~転生悪役令嬢の裏道攻略~ シークレットキャラとたどり着く、処刑回避後のハッピーエンド

2(暗殺犯とご対面?)

 時は少し(さかのぼ)り……。

 家族の理解を経て、第二王子クラフトとの婚約の取り止めに成功したジェミー。彼女がその後憂いなく学生生活を送れるようになったかというと、実はそうではなかった。

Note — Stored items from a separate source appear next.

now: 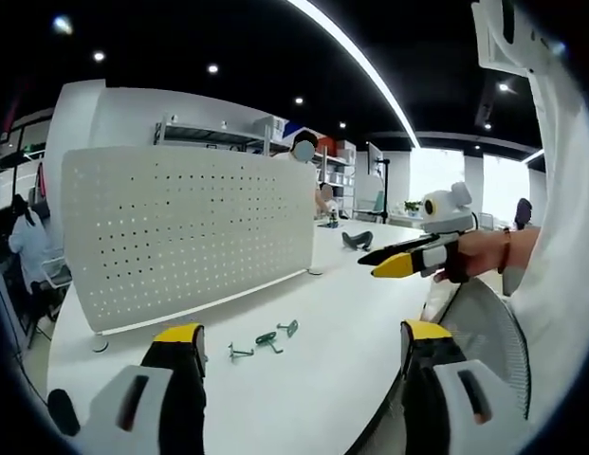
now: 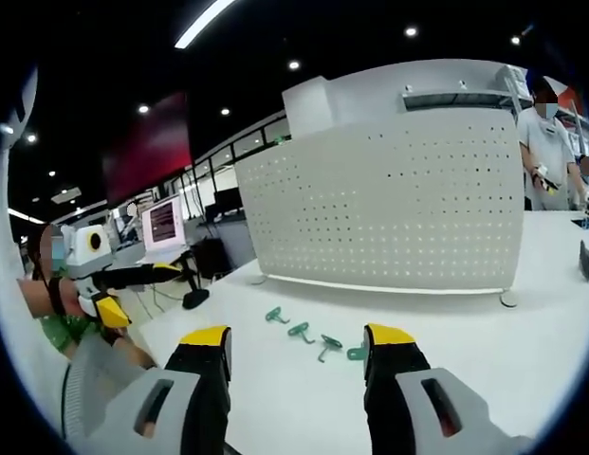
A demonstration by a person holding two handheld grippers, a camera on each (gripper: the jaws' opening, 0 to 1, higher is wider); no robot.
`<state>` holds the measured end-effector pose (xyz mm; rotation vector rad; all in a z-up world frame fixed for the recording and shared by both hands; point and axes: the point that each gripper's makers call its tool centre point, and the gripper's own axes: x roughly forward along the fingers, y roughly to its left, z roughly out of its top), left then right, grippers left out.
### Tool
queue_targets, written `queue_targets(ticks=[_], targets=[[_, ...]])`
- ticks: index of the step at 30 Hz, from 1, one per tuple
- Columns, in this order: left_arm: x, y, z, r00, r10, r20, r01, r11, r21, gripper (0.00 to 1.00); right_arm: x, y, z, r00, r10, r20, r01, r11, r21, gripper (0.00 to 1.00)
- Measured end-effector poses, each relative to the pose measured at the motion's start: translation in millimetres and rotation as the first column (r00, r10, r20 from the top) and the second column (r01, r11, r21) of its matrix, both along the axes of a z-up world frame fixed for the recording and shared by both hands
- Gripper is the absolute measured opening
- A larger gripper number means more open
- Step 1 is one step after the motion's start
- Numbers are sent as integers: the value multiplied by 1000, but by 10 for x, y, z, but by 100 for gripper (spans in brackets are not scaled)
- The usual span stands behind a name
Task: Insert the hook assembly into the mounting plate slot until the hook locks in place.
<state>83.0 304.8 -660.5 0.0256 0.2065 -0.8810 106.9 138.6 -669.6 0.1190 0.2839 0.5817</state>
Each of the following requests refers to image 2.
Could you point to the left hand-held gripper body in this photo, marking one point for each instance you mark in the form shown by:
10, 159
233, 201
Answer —
87, 258

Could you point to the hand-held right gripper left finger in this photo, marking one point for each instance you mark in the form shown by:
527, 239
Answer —
206, 374

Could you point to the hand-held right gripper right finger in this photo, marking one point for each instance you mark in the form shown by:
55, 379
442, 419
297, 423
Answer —
393, 379

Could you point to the green hook assembly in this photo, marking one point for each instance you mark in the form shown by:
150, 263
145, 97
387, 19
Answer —
301, 330
355, 353
328, 345
275, 315

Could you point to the white perforated mounting plate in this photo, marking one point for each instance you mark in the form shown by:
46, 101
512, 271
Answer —
384, 204

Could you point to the person's green clothing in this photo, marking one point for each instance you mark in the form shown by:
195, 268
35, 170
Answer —
68, 329

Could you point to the computer monitor with pink screen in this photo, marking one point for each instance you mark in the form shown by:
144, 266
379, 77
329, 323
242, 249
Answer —
163, 223

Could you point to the black stand with base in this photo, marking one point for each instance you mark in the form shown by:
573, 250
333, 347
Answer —
195, 296

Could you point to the black computer monitor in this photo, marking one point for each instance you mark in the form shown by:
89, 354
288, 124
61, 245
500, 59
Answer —
225, 201

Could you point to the dark grey object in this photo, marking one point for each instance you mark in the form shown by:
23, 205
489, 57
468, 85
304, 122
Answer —
588, 260

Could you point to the small blue object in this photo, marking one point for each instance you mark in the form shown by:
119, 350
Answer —
582, 222

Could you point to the white cabinet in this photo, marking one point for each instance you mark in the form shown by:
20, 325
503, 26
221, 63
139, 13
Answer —
351, 95

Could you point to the dark red wall screen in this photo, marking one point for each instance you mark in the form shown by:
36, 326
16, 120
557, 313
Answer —
147, 147

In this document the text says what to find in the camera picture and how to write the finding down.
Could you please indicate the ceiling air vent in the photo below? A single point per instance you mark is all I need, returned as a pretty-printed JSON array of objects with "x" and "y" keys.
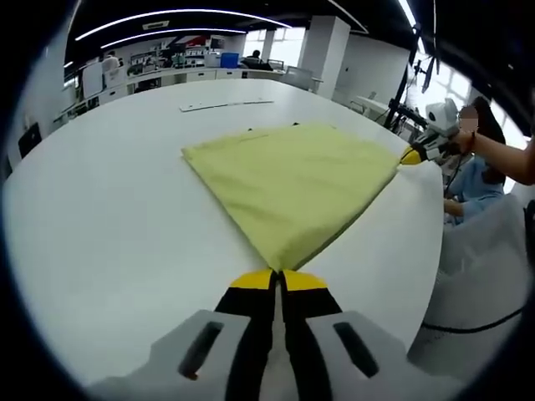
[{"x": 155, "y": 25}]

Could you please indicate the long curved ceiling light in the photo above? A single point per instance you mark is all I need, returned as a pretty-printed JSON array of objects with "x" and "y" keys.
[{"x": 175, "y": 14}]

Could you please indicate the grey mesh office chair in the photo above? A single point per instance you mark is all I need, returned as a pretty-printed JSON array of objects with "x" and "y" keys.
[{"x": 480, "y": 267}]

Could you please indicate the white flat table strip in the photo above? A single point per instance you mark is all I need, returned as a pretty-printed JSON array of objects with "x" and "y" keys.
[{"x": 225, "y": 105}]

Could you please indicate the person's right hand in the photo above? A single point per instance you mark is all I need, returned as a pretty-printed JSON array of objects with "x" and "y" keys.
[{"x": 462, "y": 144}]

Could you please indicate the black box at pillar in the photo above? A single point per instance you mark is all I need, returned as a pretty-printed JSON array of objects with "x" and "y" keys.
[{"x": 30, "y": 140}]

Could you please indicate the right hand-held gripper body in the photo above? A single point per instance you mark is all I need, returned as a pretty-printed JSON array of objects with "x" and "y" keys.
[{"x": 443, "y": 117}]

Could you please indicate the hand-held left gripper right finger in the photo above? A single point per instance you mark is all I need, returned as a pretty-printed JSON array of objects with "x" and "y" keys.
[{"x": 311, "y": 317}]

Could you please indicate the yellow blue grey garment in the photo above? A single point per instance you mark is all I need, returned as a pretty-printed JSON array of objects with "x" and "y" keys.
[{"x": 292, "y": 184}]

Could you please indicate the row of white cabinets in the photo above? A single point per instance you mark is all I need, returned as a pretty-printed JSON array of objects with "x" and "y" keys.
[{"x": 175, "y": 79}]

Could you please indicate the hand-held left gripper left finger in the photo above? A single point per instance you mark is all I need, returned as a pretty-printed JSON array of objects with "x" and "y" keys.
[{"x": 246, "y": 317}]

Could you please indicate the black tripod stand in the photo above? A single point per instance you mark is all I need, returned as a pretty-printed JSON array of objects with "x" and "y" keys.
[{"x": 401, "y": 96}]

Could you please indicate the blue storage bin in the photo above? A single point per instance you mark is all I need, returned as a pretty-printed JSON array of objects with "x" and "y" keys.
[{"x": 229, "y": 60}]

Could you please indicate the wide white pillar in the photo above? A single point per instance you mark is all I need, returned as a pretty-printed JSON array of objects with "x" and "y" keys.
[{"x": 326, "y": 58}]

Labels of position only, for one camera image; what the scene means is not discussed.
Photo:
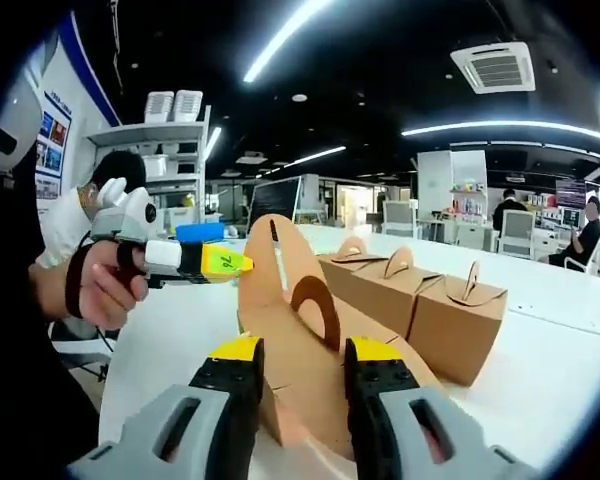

 相変わらずクラフトはことあるごとにジェミーにうるさく婚約を迫り、セニアは彼女を目の敵にし、隙あらば悪者にしようと画策する。開店したばかりの愛店ジェミーズ・ドロアーの経営状態も放ってはおけない。学期末試験の到来も重なって、目の回るような忙しさは続いており――。

 ある日、放心状態でなんとか試験を終わらせたジェミーのもとへ、一通の手紙が届いた。送り主はルゼ・トーミアス。

【この度、デール王太子に王位継承に関して、ペリエライツ家の意向を説明する場を設けていただいたため、ジェミー嬢にはそこに同席していただきたい】

「はーもー」

 一目見ただけでぐったりだ。ジェミーとしては、少しくらいは充電期間を与えてほしいものであったが、これは自身の王位継承を危ぶむデール王太子に敵対する意思はないと説明するチャンス。顔を見せないというチョイスはなく、よって彼女はやむを得ずルゼと共に彼のもとに赴くことになったのであった。